» **Directions for this task**
Keep every word of the listing and reproduce it exactly, but set aside any image found there.

────────

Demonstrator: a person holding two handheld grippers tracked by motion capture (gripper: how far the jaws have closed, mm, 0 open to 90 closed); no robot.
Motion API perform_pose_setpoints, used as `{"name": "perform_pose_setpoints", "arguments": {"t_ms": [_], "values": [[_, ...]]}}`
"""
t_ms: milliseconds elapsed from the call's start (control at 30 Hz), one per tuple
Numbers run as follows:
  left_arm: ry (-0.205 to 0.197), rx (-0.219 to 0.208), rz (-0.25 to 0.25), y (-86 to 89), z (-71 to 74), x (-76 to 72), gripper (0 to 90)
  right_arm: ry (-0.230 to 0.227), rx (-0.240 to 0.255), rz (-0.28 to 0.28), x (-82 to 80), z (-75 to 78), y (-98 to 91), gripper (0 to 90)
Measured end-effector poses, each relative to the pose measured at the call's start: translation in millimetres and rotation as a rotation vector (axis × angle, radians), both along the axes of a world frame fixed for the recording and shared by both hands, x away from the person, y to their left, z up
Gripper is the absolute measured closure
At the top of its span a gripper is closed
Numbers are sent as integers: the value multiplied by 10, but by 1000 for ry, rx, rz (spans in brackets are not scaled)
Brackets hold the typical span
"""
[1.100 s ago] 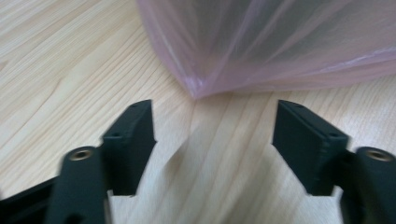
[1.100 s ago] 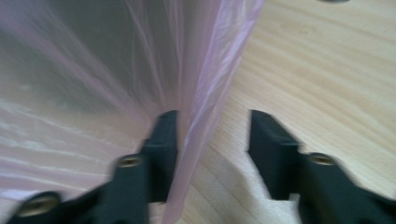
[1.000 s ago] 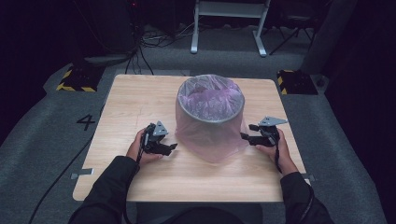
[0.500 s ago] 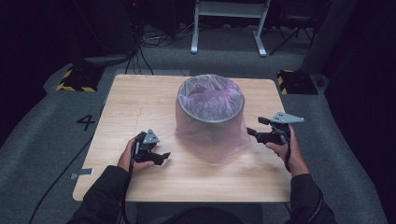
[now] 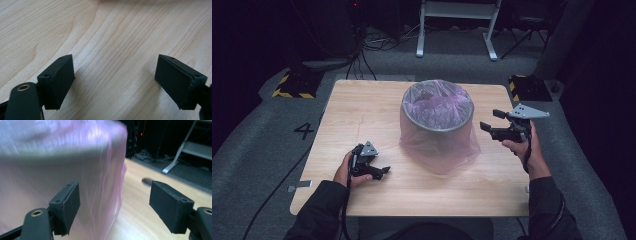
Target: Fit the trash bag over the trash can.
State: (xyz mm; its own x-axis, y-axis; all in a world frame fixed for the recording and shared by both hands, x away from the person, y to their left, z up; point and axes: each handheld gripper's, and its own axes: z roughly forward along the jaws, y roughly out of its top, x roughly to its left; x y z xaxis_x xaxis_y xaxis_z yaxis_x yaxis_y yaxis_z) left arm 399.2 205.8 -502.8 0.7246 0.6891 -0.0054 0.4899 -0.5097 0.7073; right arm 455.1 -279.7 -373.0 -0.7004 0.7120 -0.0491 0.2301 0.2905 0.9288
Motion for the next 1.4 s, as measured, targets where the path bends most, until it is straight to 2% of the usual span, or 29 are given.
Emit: {"name": "perform_pose_setpoints", "arguments": {"t_ms": [167,233,333,500,633,867,1067,1267,1400], "values": [[-4,3,-4,-3,-4,12,141,-39,38,7,69,322,44,268],[-4,3,-4,-3,-4,13,140,-59,20,20,104,439,113,269],[-3,4,-3,-5,-4,13,140,-57,5,40,147,535,223,271],[-4,4,0,-8,-4,11,139,-40,-68,58,269,603,465,267],[-3,2,0,-10,-6,12,138,-31,-84,76,348,667,638,267],[-3,3,0,-10,-5,12,137,-23,-120,131,459,697,963,268],[-4,3,0,-10,-5,12,137,12,-160,165,555,645,1224,275],[-3,2,0,-10,-6,13,137,50,-266,201,602,578,1426,283],[-3,2,0,-10,-6,13,137,92,-314,218,630,546,1481,294]]}}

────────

» **Answer section**
Demonstrator: a person holding two handheld grippers tracked by motion capture (gripper: how far the jaws have closed, mm, 0 open to 90 closed); no robot.
Motion API perform_pose_setpoints, used as `{"name": "perform_pose_setpoints", "arguments": {"t_ms": [_], "values": [[_, ...]]}}`
"""
t_ms: milliseconds elapsed from the call's start (control at 30 Hz), one per tuple
Numbers run as follows:
  left_arm: ry (-0.205 to 0.197), rx (-0.219 to 0.208), rz (-0.25 to 0.25), y (-86 to 89), z (-71 to 74), x (-76 to 72), gripper (0 to 90)
  right_arm: ry (-0.230 to 0.227), rx (-0.240 to 0.255), rz (-0.28 to 0.28), x (-82 to 80), z (-75 to 78), y (-98 to 91), gripper (0 to 90)
Measured end-effector poses, each relative to the pose measured at the call's start: translation in millimetres and rotation as a rotation vector (axis × angle, radians), both along the axes of a world frame fixed for the recording and shared by both hands, x away from the person, y to their left, z up
Gripper is the absolute measured closure
At the top of its span a gripper is closed
Numbers are sent as integers: the value multiplied by 10, but by 1000 for ry, rx, rz (spans in brackets are not scaled)
Brackets hold the typical span
"""
[1.100 s ago] 
[1.100 s ago] 
[1.000 s ago] 
[0.500 s ago] 
[now] 
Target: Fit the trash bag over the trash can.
State: (xyz mm; its own x-axis, y-axis; all in a world frame fixed for the recording and shared by both hands, x away from the person, y to their left, z up; point and axes: each handheld gripper's, and its own axes: z roughly forward along the jaws, y roughly out of its top, x roughly to its left; x y z xaxis_x xaxis_y xaxis_z yaxis_x yaxis_y yaxis_z) left arm 399.2 205.8 -502.8 0.7246 0.6891 -0.0054 0.4899 -0.5097 0.7073; right arm 455.1 -279.7 -373.0 -0.7004 0.7120 -0.0491 0.2301 0.2905 0.9288
Motion for the next 1.4 s, as measured, targets where the path bends most, until it is straight to 2% of the usual span, or 29 are given.
Emit: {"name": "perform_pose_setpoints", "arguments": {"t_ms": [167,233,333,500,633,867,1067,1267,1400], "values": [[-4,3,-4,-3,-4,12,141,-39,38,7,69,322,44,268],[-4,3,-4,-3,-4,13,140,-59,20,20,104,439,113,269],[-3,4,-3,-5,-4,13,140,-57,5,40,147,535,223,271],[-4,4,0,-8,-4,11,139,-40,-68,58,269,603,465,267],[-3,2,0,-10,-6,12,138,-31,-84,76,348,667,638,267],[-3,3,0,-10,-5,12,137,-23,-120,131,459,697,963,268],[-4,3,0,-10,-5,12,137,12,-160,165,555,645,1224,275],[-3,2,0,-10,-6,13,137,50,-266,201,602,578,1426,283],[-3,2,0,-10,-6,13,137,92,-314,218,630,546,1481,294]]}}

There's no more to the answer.